■ **Your assignment**
Each line of the listing that contains the word "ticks" is to be copied.

■ **Input data**
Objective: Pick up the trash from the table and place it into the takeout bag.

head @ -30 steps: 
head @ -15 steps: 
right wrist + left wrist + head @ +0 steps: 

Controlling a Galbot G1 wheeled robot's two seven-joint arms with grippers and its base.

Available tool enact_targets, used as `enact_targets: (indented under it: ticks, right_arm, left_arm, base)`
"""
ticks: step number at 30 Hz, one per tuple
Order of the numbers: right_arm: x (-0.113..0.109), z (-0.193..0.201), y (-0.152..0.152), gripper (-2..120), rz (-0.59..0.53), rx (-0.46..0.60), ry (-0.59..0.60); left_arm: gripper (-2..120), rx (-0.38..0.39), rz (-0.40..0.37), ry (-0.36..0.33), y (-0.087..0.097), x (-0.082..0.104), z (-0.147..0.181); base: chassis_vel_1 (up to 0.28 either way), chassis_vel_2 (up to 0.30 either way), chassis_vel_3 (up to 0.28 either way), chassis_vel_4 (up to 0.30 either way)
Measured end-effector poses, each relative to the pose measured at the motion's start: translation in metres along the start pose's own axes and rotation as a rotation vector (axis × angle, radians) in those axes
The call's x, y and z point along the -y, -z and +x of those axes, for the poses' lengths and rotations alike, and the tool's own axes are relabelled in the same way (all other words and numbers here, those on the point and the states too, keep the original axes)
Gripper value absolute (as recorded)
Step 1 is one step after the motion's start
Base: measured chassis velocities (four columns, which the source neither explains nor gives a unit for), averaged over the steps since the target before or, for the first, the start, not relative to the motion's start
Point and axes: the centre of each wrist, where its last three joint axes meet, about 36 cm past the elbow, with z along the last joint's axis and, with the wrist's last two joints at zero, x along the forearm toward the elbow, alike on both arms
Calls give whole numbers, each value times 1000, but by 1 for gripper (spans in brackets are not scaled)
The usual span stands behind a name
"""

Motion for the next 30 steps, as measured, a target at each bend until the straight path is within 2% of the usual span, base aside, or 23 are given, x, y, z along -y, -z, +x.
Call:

■ **Output for this exercise**
Available tool enact_targets, used as `enact_targets: (indented under it: ticks, right_arm, left_arm, base)`
ticks: step number at 30 Hz, one per tuple

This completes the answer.